=== Data shown ===
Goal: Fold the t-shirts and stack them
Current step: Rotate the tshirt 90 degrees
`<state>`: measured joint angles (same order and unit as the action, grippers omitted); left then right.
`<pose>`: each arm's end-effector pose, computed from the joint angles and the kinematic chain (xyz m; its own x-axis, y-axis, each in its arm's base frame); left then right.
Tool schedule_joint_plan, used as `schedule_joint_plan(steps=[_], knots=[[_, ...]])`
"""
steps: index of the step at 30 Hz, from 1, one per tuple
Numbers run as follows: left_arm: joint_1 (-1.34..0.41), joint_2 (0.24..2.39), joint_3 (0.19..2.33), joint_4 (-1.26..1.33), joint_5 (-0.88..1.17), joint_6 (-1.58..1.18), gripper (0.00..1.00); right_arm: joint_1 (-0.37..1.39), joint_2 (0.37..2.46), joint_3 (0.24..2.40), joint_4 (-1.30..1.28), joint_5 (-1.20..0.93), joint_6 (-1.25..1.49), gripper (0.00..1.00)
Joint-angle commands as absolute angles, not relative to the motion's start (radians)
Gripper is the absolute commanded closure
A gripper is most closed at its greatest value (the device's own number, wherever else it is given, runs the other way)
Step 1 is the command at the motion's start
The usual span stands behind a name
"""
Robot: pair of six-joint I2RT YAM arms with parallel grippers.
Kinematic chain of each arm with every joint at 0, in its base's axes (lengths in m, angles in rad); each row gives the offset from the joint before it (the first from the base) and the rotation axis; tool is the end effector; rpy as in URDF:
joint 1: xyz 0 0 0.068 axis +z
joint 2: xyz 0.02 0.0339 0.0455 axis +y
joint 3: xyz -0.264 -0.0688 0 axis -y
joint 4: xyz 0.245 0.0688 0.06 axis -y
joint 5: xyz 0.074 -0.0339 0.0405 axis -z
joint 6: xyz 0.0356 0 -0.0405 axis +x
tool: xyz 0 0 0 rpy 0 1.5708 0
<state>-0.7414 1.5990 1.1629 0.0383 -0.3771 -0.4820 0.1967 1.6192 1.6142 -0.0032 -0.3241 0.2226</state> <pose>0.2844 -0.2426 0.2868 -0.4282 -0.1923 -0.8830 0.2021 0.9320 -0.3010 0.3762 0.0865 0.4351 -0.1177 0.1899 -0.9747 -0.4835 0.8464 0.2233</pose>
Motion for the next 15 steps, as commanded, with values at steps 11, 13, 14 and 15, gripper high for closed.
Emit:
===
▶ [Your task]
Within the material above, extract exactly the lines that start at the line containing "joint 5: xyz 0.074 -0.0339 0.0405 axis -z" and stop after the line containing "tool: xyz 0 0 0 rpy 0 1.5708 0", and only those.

▶ [Response to this exercise]
joint 5: xyz 0.074 -0.0339 0.0405 axis -z
joint 6: xyz 0.0356 0 -0.0405 axis +x
tool: xyz 0 0 0 rpy 0 1.5708 0

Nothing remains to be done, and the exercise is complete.